To manage the active regeneration events, the aftertreatment system needs to be

closely integrated in the vehicle and engine management systems to ensure operation

of the filter within its capability window. This requires precise control of the filter inlet

conditions (temperature/flow/HC concentration) and soot load level. Once the DPF

algorithm determines regeneration is required, the inlet temperature of the filter must

be increased to the point where soot oxidation with O2 occurs (Figure 3).

Figure 3: Integration of DPF in engine/vehicle controls [11]

One method to achieve this is the injection of additional fuel, which is combusted over

the DOC. The added fuel may be from an in-cylinder injection event, which occurs

after the combustion event to prevent fuel burning before the DOC, or fuel may be

injected directly into the exhaust. The benefit of the latter is that it prevents oil dilution

and engine wear, while in-cylinder injection avoids additional injection hardware and

supports mixing and vaporization of the fuel before entering the DOC.


2.1 Diesel Oxidation Catalyst

Diesel Oxidation Catalysts have been used since Euro 2/3 vehicles and US HD Diesel

engines from 1994 or later and will remain a common component of modern Diesel

exhaust aftertreatment systems. Initially used to reduce harmful HC and CO

emissions, the DOC is designed today to address a much broader and more complex

series of functions, including:

• Oxidize HC and CO from the engines exhaust gas

• Oxidize NO to NO2 to support passive PM-Filter regeneration and fast SCR

reaction

• Partly reduce PM emissions by oxidizing soluble organic fractions (SOF)

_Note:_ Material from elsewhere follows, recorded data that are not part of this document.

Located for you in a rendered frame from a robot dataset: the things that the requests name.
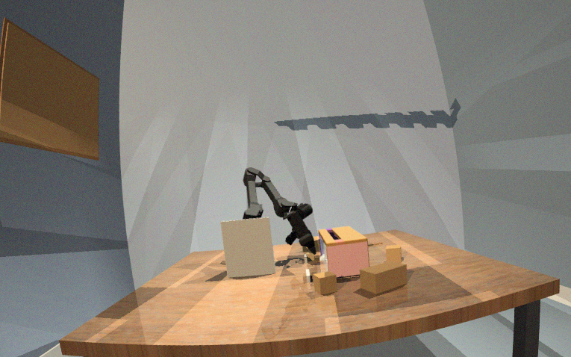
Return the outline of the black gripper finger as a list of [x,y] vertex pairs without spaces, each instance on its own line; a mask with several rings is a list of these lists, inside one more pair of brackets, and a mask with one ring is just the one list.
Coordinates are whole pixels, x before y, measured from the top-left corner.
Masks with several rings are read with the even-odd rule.
[[314,255],[316,254],[314,239],[308,241],[303,246],[306,246]]

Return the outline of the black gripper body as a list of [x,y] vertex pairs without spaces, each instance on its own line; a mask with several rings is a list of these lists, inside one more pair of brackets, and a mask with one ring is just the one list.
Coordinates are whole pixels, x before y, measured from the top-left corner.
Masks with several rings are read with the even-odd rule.
[[299,243],[303,246],[308,241],[312,240],[311,231],[307,228],[304,220],[292,226],[293,230],[299,235]]

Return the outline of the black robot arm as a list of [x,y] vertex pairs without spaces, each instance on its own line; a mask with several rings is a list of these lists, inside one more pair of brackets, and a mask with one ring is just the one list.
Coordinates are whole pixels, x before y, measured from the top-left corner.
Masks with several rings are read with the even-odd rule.
[[[256,175],[262,180],[262,182],[255,182]],[[283,217],[283,220],[288,219],[291,226],[300,223],[303,219],[313,213],[313,209],[309,204],[301,203],[298,205],[297,203],[289,202],[285,198],[281,197],[273,183],[270,181],[270,178],[265,176],[260,170],[252,167],[246,168],[243,176],[243,183],[246,186],[248,201],[248,210],[244,212],[243,220],[261,218],[262,216],[263,209],[262,205],[259,205],[257,201],[256,187],[262,187],[266,191],[273,203],[275,214],[278,217]],[[291,210],[290,207],[292,207]],[[300,237],[293,230],[290,235],[286,237],[285,242],[292,245],[296,238],[299,239]]]

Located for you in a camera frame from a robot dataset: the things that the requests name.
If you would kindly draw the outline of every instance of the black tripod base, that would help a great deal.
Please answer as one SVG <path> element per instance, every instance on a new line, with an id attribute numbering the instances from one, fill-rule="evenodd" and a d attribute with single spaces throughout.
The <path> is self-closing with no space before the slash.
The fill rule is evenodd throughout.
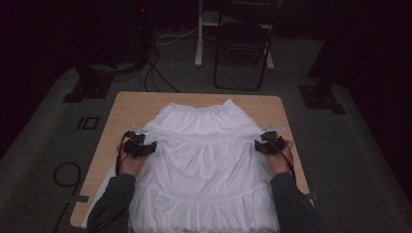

• Burn injected fuel to increase exhaust temperature for PM-Filter regeneration

To support these functions with a high degree of performance and at the lowest

possible cost, both the DOC substrate and the catalyst for the 2010 MaxxForce®

engines were specifically designed and matched to each engine and application.

Special attention was given the DOC substrate, and the following key requirements

were defined during the product development process:

• Provide high masstransfer and sufficiently large surface area for washcoat

• Minimize DOC backpressure and risk of face plugging, select thinnest possible

catalyst walls and largest possible open frontal area (OFA)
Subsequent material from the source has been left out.